*** Block opens ***

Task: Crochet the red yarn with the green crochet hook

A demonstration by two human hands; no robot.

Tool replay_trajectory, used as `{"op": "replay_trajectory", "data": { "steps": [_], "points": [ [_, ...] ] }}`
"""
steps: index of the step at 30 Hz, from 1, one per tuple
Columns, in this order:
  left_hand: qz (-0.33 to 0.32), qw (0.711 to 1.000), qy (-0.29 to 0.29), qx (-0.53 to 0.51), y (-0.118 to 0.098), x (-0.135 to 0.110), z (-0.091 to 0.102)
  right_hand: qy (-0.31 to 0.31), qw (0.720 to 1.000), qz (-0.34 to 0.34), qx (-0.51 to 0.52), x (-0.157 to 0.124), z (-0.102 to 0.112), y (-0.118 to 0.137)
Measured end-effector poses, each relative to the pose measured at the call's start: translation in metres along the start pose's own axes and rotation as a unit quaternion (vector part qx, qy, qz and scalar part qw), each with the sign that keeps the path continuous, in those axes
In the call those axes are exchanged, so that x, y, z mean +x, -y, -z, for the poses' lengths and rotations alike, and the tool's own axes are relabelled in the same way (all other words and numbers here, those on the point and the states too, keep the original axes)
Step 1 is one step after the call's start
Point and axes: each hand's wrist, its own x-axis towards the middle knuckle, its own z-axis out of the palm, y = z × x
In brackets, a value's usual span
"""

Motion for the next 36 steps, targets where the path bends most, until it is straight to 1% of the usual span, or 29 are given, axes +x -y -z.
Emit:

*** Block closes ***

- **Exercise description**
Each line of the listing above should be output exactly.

- **Result of this exercise**
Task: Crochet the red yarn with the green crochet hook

A demonstration by two human hands; no robot.

Tool replay_trajectory, used as `{"op": "replay_trajectory", "data": { "steps": [_], "points": [ [_, ...] ] }}`
"""
steps: index of the step at 30 Hz, from 1, one per tuple
Columns, in this order:
  left_hand: qz (-0.33 to 0.32), qw (0.711 to 1.000), qy (-0.29 to 0.29), qx (-0.53 to 0.51), y (-0.118 to 0.098), x (-0.135 to 0.110), z (-0.091 to 0.102)
  right_hand: qy (-0.31 to 0.31), qw (0.720 to 1.000), qz (-0.34 to 0.34), qx (-0.51 to 0.52), x (-0.157 to 0.124), z (-0.102 to 0.112), y (-0.118 to 0.137)
Measured end-effector poses, each relative to the pose measured at the call's start: translation in metres along the start pose's own axes and rotation as a unit quaternion (vector part qx, qy, qz and scalar part qw), each with the sign that keeps the path continuous, in those axes
In the call those axes are exchanged, so that x, y, z mean +x, -y, -z, for the poses' lengths and rotations alike, and the tool's own axes are relabelled in the same way (all other words and numbers here, those on the point and the states too, keep the original axes)
Step 1 is one step after the call's start
Point and axes: each hand's wrist, its own x-axis towards the middle knuckle, its own z-axis out of the palm, y = z × x
In brackets, a value's usual span
"""

Motion for the next 36 steps, targets where the path bends most, until it is straight to 1% of the usual span, or 29 are given, axes +x -y -z.
Emit:

Nothing else belongs in the answer.